*Task brief:* Where the records below show a line containing "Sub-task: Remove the", start copying; end with the line containing "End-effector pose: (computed", and copy it too.

---

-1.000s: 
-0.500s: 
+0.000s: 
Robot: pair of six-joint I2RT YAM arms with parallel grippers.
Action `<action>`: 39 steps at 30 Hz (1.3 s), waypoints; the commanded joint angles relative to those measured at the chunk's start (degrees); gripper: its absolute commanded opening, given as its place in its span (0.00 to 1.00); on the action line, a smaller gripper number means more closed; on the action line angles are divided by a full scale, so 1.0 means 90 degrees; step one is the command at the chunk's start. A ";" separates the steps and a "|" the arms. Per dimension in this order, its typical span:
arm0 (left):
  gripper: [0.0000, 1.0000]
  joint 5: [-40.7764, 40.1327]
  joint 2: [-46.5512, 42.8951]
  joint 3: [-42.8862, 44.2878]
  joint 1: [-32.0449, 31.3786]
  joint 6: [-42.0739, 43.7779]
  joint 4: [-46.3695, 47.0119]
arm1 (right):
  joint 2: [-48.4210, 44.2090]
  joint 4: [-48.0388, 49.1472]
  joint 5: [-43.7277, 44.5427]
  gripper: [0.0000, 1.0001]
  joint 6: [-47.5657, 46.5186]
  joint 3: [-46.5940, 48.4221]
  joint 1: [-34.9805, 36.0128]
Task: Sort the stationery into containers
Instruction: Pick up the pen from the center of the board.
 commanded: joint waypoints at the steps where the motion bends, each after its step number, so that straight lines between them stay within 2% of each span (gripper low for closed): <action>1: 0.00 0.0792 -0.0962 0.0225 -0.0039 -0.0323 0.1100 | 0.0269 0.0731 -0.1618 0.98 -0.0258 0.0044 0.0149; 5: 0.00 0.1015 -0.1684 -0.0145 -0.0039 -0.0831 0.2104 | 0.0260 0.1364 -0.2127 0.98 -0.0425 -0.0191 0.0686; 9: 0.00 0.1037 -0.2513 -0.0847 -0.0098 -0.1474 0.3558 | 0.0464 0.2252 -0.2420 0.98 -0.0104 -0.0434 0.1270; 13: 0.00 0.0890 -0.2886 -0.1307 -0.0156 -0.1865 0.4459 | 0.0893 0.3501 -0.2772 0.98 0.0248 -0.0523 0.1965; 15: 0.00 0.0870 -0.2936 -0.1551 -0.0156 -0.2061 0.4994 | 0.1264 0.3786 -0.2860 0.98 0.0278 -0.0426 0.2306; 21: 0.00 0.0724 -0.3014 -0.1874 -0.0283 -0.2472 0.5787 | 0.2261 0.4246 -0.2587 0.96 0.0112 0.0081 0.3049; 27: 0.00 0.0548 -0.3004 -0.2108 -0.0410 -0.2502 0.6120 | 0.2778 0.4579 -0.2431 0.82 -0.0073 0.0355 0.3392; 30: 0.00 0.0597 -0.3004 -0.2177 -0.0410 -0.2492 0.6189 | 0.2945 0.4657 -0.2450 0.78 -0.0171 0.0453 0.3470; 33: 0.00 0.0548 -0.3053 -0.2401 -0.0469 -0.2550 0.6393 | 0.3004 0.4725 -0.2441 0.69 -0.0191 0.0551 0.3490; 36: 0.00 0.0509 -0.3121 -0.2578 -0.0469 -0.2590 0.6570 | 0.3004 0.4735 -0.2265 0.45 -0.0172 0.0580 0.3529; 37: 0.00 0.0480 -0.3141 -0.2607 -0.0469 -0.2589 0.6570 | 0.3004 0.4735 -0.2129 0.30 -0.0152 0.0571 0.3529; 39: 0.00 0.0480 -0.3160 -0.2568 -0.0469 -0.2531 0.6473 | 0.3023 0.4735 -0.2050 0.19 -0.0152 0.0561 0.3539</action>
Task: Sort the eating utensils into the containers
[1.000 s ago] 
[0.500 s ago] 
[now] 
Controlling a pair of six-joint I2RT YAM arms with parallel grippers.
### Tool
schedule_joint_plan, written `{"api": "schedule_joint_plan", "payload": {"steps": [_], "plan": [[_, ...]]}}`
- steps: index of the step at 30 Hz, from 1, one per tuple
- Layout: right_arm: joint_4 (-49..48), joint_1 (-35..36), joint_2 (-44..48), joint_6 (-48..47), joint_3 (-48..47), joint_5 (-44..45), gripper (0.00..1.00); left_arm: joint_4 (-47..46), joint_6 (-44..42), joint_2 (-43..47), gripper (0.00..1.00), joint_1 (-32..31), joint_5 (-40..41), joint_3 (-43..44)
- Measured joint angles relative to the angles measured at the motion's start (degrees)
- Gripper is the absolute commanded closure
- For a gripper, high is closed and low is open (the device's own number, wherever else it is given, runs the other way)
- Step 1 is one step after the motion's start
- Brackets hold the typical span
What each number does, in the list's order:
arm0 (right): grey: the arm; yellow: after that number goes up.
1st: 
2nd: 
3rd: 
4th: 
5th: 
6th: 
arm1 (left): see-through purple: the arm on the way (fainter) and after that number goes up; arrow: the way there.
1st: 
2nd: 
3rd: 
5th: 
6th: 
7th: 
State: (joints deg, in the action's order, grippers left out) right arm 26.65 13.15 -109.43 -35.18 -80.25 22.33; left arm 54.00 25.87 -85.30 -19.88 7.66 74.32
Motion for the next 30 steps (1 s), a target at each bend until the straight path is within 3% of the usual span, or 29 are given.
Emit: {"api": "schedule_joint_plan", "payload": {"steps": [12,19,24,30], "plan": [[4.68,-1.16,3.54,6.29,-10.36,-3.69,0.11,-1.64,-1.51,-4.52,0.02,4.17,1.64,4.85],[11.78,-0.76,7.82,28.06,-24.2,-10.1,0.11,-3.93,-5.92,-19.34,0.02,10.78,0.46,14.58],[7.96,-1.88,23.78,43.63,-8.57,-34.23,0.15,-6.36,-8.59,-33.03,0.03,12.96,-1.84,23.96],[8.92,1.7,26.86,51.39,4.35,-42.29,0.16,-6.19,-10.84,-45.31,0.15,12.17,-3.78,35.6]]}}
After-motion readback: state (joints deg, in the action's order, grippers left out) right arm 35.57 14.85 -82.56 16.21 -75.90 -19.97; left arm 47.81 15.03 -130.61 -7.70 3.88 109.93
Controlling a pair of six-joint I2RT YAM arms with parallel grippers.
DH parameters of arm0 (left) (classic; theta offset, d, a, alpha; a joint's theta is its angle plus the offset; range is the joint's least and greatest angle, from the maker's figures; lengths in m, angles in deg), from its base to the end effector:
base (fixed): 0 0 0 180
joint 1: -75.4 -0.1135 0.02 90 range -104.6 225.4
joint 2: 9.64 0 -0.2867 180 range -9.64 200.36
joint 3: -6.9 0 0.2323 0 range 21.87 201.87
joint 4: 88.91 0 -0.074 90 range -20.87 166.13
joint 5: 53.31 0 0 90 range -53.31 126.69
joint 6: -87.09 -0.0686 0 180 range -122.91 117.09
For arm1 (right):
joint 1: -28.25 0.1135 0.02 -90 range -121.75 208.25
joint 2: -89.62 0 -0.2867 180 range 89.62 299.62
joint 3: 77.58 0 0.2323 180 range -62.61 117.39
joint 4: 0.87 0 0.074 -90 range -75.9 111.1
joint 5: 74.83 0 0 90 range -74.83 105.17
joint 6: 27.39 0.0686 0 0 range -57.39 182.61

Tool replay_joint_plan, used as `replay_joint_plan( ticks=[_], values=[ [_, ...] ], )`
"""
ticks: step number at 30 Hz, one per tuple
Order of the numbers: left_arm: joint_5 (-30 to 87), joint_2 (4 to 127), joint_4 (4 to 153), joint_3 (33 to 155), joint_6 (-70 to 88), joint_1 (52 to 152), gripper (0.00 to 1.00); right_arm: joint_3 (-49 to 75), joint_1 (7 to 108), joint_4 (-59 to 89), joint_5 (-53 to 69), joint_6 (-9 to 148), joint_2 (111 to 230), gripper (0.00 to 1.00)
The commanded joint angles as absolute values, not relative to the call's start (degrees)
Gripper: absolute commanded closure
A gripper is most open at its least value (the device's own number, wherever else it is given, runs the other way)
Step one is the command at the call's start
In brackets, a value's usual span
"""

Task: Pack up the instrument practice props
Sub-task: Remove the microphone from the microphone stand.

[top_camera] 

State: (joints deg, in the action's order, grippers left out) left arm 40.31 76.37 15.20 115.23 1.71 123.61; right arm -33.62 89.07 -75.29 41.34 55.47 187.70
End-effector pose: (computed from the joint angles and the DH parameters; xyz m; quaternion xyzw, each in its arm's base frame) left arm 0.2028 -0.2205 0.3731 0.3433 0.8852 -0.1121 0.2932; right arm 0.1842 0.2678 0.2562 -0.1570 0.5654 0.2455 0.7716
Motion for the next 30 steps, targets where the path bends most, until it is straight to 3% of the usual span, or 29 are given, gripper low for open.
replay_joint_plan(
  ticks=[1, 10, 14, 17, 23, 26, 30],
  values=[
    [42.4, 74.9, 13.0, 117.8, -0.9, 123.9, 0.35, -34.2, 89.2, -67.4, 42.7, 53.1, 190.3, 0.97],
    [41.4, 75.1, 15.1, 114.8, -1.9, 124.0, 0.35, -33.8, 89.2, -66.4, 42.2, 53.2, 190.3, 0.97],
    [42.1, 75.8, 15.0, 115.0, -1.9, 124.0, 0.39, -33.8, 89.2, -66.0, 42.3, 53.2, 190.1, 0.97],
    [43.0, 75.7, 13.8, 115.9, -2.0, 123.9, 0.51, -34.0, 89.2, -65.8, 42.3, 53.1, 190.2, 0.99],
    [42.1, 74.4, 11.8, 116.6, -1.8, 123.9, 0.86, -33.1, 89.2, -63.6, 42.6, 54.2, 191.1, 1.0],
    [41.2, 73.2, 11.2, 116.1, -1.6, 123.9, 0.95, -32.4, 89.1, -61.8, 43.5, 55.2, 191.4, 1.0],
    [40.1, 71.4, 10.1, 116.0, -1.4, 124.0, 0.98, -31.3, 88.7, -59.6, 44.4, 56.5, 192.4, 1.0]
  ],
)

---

*Expected answer:*
Sub-task: Remove the microphone from the microphone stand.

[top_camera] 

State: (joints deg, in the action's order, grippers left out) left arm 40.31 76.37 15.20 115.23 1.71 123.61; right arm -33.62 89.07 -75.29 41.34 55.47 187.70
End-effector pose: (computed from the joint angles and the DH parameters; xyz m; quaternion xyzw, each in its arm's base frame) left arm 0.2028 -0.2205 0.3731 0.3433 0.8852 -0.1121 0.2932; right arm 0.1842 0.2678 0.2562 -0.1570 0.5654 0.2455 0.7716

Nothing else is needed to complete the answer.